While I was traveling in the city I had a guide. While in the central part of the city -not far from the Shenzhen Museum- they pointed out to me some large, pink buildings, which look like high-rise residences. I don’t know if what my guide said was true or just popular belief, but they told me that the location of these buildings had historically been a police station at which criminals had been executed. My guide said that when the developer wanted to build on the location, they were concerned that people would be afraid of the angry spirits of the departed. So they designed the shape of the buildings to incorporate a pyramid, and made sure that the buildings were pink, which frightens away spirits. As a coda to this story, after this visit I went to the Shenzhen museum, which had an exhibit on the ground floor of archaeological remains from northern Shanxi province. During the visit I saw the sculptures of two tomb guardians, which looked like a cross between dogs and lions, with blue eyes and long fangs. Even after this length of time some of the color lingered on the stone. And what struck me was that the faces were painted bright pink, which my guide told me had been done to scare away evildoers. I don’t remember what dynasty had been in power when that tomb had been constructed. But it had perhaps been more than a millennia since some unknown artists had chosen bright pink to protect the tomb’s inhabitants, just as a modern architect had chosen pink to reassure the residents of modern buildings in Shenzhen. You can find a slightly different version of this story about the building told by Bailey Hu here in “That’s” magazine from Shenzhen. You can also find more about supernatural Shenzhen and China in that regular column.
In Hong Kong I also saw a skyscraper that had been designed with a hole in the middle to allow a dragon to fly from the mountain to the sea, according to the principles of Feng Shui. What is remarkable to me is that supposedly there is more than one such skyscraper in the city. I think that the story behind these buildings shows the power of the past and popular memory. No modern how many bullet trains are built, skyscrapers raised, or gorgeous museums designed, in the end any city is defined by its people. Families and cities have long memories. For this reason, I like the picture of Macau at the top of this blog post, through which one can view a modern building through the ruins of a seventeenth century Church. Even in a city marked by immense casinos, the past isn’t forgotten. Every generation uses its history it as a lens through which to view its world, based on not only its beliefs but also its fears.
Few memories in China are as powerful as that of the Sino-Japanese War of 1937 to 1945. In December 1941 the Japanese successfully invaded Hong Kong. During the occupation, according to legend, they used a building on 55 Ship Street in Wan Chai as either a mortuary, or as a place for comfort woman, a euphemism for sexual slavery. The place is now known as the Wan Chai haunted house or Nam Koo Terrace (南固臺). The location isn’t easy to find. I wandered up a steep street (more of an alley now) until I arrived at an immense construction site.

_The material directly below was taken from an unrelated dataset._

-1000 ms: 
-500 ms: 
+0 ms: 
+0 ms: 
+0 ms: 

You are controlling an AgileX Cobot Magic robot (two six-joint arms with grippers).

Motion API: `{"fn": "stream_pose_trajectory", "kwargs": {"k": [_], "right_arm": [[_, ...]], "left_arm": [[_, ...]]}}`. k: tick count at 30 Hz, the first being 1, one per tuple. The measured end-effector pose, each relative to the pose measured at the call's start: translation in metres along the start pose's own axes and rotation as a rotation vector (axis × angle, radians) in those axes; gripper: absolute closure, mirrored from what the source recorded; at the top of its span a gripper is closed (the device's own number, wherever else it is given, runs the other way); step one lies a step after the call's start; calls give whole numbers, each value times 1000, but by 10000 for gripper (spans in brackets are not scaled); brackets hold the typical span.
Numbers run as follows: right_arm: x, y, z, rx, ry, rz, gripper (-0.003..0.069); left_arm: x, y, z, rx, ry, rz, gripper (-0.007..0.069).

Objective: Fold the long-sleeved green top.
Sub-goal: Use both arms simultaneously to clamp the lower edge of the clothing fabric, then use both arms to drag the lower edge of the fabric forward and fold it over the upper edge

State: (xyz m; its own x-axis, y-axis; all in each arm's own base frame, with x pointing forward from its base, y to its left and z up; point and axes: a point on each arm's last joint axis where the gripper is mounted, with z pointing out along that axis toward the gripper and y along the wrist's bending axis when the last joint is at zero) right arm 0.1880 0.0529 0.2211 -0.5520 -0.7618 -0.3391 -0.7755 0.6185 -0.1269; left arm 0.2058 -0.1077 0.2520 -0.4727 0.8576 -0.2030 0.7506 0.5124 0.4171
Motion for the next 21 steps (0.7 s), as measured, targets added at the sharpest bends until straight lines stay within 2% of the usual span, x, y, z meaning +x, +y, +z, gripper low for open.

To one side, past a corrugated metal wall that set off the worksite, I could see the base of the property, which is said to be haunted by the ghosts of the women who suffered there. Just after noon on a sweltering Hong Kong summer day, it was hard to stare at the grey stone wall and feel any menace. Just a little down the street there was an upscale wine bar and restaurant. But in local folklore people say that they hear the screams of comfort woman at this place, and see flames.

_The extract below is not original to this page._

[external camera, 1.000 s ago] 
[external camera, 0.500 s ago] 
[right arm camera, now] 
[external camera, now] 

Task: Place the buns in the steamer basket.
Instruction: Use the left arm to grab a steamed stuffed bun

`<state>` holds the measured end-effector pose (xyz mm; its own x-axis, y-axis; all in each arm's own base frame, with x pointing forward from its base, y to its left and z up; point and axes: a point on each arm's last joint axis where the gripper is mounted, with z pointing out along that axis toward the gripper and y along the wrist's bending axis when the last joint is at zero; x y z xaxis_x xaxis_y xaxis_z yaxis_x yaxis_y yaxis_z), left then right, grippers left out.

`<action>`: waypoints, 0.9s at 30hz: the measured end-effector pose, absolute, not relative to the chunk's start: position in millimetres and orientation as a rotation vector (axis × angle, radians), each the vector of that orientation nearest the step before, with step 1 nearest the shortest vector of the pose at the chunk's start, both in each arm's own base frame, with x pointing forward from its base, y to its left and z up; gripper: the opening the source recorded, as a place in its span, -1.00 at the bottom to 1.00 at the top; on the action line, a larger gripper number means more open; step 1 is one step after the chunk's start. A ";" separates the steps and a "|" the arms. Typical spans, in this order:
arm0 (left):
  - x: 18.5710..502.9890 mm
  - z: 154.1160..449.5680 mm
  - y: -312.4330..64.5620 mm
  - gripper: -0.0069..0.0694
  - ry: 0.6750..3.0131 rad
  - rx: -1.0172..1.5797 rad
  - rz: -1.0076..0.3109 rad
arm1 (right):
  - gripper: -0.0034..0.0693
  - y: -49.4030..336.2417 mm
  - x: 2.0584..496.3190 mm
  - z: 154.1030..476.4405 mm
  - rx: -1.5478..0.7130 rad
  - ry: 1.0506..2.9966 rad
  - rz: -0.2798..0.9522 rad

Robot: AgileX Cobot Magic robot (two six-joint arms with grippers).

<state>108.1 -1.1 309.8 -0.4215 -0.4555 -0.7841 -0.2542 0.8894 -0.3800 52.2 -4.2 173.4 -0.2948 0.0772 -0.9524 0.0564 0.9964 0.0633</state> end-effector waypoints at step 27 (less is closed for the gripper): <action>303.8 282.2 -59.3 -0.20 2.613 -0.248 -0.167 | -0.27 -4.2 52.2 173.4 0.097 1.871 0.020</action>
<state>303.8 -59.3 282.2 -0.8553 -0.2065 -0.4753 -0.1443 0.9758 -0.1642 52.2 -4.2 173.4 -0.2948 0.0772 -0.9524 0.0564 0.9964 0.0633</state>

According to one press account, a group of teenage boys and girls stayed in the house one night in 2003. This was not their first visit to haunted locations. They had formed a ghost haunting squad, and visited other allegedly haunted places, including a former mental hospital and a secondary school. At the house the teens -some of whom were 14- believed that they heard ghosts and fled in a panic. Apart from a banged nose, none of the teenagers seems to have suffered any serious physical injury in the rush out of the house, but they were hysterical when they burst out onto the street. The police were summoned, and they decided that they needed an ambulance. The neighbors misunderstood the confusion and thought that the teens were fighting the police, so they called for reinforcements. A large number of police soon arrived. Three of the teens were tied up and taken away in an ambulance. At the hospital the doctors tested the teens’ blood and urine but found nothing. Two teens quickly left the hospital, but one chose to remain. One of the teens told the press that they would still explore haunted locations, but they would take a break for while.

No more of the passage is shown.